DKC and Northlich employed a series of tactics.  These included: establishing a news bureau to create events and promotions, and to distribute a continuous stream of announcements to draw attention to the Freedom Center and its official dedication.

Examples included  press releases regarding donations from major corporations and individuals to the economic impact the Freedom Center would have on the city and region.  Events and promotions included the consecration of the Slave Pen; a national call to nominate freedom heroes of the past and present; membership promotions in conjunction with local media; a special coupon mailer booklet in conjunction with Proctor and Gamble, the lead sponsor of the Freedom Center, and a signature drive to demonstrate support for the Freedom Center, in conjunction with Kroger Company, the largest supermarket company and a major supporter, setting up briefings in New York between Freedom Center personnel and editors and publishers of major magazines and newspapers, as well as general managers and news directors at electronic media outlets, initiating regional desk-side interviews with key media in the major regional markets of Chicago, Cleveland, Columbus, Indianapolis, Lexington, Louisville, and appropriate parts of Canada, which played an important role in the Underground Railroad, developing a series of story angles to capitalize on the wide breadth of interest regarding the Freedom Center, from education and business to the history of the Underground Railroad, technology, and travel, localizing the story of the Underground Railroad for key major media markets across the country, working with the Ohio Tourism Board on FAM tours and briefings, instituting message and media training sessions for key Freedom Center personnel, creating “hard hat” tours with the architects and exhibit designer for national architecture journalists, establishing a media preview day to coincide with the “soft opening” of the Freedom Center, three weeks before the official dedication.  This day included tours and interviews with key personnel.

During the weekend of Aug. 21-23, some 300 media from all over the country descended upon the Freedom Center.  A comprehensive program of events was held for their interest, including tours; educational briefings on different aspects of the Freedom Center, including fundraising and architecture; a cocktail reception to meet and interact with key personnel; a riverboat cruise on the Ohio River with civic and political leaders, who discussed the historical significance of the river to the Underground Railroad, and a book signing with authors of a definitive history of the Underground Railroad (the book is a joint publication of the Freedom Center and the Smithsonian). 

A major fundraising gala was held the night before the official dedication.  It was highlighted by a red carpet reception featuring celebrities and dignitaries who support the Freedom Center, including Oprah Winfrey, Angela Bassett, Courtney B. Vance, Oscar Robertson, and Lynn Swann, as well as top Ohio and Cincinnati elected officials.  The August 23 official dedication was a day-long affair culminating with a public program featuring First Lady Laura Bush.

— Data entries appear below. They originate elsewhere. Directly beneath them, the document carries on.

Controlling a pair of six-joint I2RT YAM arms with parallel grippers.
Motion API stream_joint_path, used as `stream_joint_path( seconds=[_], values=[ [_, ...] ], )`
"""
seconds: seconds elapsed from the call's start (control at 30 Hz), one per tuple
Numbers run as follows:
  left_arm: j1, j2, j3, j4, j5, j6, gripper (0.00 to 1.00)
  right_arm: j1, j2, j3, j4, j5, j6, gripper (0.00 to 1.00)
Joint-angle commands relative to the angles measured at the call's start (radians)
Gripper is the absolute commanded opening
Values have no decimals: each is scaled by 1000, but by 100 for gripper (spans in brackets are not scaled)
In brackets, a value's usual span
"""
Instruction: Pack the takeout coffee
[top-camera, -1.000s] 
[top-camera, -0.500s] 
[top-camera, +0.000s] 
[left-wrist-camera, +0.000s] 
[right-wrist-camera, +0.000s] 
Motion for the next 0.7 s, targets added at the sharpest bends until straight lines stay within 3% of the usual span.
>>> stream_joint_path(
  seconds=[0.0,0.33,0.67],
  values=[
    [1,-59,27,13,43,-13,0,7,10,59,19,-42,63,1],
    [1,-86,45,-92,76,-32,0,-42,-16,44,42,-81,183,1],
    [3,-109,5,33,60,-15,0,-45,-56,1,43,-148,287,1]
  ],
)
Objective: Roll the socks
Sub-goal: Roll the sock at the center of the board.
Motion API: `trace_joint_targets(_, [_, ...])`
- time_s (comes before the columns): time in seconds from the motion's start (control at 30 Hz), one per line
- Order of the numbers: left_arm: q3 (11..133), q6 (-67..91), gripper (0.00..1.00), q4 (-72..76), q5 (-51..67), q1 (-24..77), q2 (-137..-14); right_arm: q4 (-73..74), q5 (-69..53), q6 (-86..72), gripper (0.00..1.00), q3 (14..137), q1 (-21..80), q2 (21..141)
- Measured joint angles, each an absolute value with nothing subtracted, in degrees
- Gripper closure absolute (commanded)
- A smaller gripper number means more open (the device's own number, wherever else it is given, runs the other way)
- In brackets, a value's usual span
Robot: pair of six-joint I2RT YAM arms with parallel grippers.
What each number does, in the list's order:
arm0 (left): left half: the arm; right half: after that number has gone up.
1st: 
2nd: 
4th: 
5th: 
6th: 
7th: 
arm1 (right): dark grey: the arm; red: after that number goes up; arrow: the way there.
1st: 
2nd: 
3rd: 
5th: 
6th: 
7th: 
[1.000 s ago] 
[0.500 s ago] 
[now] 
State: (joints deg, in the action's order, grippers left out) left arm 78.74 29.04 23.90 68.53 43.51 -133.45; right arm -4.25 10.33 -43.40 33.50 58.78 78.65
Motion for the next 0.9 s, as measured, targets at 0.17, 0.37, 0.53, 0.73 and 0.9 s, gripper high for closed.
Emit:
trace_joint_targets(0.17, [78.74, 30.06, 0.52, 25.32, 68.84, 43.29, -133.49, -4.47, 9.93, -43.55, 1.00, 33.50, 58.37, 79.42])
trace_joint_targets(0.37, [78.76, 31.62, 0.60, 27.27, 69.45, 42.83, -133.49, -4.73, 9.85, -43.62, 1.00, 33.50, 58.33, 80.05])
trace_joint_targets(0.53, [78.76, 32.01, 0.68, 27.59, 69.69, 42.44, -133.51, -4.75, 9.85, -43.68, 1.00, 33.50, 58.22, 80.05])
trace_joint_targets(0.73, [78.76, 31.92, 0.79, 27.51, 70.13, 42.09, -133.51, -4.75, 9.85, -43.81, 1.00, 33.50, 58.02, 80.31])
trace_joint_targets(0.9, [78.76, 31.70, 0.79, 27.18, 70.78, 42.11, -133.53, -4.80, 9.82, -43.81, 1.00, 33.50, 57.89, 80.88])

The nation’s newest monument to freedom had tremendous news value among all media, leading to significant awareness of the Freedom Center in the months leading up to its official dedication, and helping drive attendance well beyond expectations in its first month of operation.  In terms of the latter, the national and regional public relations campaigns helped drive attendance to more than 30,000 visitors a month in the first few months.  In addition, nearly 20,000 people attended the official dedication.  As to the former, DKC and Northlich have generated well over 250 million media impressions since the campaign was inaugurated.  

Among the most prominent, stories have appeared in or aired on:  The New York Times (twice), Wall Street Journal, Los Angeles Times, Chicago Tribune, Washington Post,  Miami Herald, Atlanta Journal Constitution, Cincinnati Enquirer (multiple times), Cleveland Plain Dealer, and Indianapolis Star newspapers; Time, People, Parade, USA Weekend, and Ebony magazines; ABC’s “Good Morning America” and “World News Tonight,” CBS’ “Early Show,” CNN, BET, CBC, BBC, and C-Span; NPR’s “All Things Considered” and Voice of America, and the AP, Reuters, Knight-Ridder, Gannett, and UPI news wires.